(The records begins)

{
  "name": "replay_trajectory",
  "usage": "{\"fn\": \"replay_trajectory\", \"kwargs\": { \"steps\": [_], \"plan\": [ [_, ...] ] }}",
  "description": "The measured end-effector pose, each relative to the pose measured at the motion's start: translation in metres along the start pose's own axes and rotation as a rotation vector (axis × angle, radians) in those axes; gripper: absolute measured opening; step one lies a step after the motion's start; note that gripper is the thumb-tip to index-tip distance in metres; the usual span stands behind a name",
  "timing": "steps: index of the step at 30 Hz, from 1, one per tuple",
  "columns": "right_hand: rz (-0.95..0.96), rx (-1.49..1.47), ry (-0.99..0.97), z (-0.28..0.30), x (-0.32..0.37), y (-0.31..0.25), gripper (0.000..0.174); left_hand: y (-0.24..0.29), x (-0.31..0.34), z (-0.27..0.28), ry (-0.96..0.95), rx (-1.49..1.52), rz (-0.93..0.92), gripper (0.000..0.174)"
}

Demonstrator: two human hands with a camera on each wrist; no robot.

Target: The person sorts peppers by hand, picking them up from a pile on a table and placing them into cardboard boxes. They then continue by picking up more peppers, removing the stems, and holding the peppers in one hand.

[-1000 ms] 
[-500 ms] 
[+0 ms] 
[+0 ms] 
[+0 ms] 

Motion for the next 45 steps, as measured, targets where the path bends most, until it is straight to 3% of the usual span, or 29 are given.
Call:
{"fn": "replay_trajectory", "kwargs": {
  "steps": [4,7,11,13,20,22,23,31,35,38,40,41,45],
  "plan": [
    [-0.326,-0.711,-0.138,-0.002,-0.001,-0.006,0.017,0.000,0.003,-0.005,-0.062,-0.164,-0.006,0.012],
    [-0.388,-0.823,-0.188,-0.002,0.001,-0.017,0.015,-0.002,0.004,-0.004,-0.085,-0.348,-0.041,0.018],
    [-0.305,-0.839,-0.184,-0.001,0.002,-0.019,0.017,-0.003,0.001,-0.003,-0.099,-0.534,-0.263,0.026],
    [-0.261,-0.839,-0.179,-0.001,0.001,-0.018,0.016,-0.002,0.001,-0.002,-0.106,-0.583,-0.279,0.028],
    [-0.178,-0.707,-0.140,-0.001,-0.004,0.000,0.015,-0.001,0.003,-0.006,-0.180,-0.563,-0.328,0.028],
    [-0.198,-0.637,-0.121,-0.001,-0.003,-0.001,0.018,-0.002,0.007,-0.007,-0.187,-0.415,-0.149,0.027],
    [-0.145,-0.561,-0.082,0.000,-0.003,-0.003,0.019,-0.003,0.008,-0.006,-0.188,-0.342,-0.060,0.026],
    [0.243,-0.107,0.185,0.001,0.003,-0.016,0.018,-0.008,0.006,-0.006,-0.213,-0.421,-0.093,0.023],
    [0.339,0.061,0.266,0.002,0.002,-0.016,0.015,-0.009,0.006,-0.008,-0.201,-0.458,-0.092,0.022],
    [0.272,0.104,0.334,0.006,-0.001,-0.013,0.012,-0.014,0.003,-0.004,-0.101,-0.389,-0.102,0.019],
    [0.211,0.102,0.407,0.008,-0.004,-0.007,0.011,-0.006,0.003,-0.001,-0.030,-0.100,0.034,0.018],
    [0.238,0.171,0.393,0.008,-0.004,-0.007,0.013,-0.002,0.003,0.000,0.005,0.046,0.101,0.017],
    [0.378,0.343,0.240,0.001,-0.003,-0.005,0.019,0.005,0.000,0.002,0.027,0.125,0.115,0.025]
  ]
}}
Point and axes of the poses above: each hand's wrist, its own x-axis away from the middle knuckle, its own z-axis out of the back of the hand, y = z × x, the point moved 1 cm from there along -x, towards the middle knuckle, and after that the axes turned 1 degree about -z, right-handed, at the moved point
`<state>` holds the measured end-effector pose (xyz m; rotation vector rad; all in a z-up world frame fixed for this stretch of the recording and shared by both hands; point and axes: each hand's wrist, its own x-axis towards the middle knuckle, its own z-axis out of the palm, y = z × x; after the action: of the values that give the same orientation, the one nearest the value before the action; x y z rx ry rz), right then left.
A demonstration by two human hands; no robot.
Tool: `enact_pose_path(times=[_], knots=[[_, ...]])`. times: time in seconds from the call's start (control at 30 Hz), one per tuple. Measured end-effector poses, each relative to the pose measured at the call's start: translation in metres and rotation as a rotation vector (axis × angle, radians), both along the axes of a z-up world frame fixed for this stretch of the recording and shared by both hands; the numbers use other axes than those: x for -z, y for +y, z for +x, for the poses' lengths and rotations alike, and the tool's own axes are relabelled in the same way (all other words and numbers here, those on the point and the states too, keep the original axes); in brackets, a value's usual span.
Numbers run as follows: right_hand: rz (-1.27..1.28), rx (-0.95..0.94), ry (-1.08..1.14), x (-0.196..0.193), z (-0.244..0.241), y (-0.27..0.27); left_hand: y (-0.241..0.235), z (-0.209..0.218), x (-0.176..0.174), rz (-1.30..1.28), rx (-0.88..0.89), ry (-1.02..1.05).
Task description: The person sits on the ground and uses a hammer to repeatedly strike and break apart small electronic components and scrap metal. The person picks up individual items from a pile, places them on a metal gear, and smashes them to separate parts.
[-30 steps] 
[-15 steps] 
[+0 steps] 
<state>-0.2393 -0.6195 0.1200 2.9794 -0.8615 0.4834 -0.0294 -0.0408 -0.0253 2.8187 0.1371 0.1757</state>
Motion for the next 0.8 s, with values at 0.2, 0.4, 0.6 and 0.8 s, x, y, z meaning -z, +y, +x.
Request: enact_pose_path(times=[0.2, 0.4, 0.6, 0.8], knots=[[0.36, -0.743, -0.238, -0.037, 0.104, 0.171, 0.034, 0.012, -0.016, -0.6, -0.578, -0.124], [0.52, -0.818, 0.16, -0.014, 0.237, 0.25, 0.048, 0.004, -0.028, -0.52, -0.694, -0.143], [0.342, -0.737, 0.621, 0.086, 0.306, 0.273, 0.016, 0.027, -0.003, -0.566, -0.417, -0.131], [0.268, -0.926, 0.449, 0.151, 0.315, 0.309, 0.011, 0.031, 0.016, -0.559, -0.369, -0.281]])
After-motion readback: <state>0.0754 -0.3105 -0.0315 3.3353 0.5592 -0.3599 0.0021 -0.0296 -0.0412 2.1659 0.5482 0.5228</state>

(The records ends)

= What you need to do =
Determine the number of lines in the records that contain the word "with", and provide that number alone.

= Response area =
2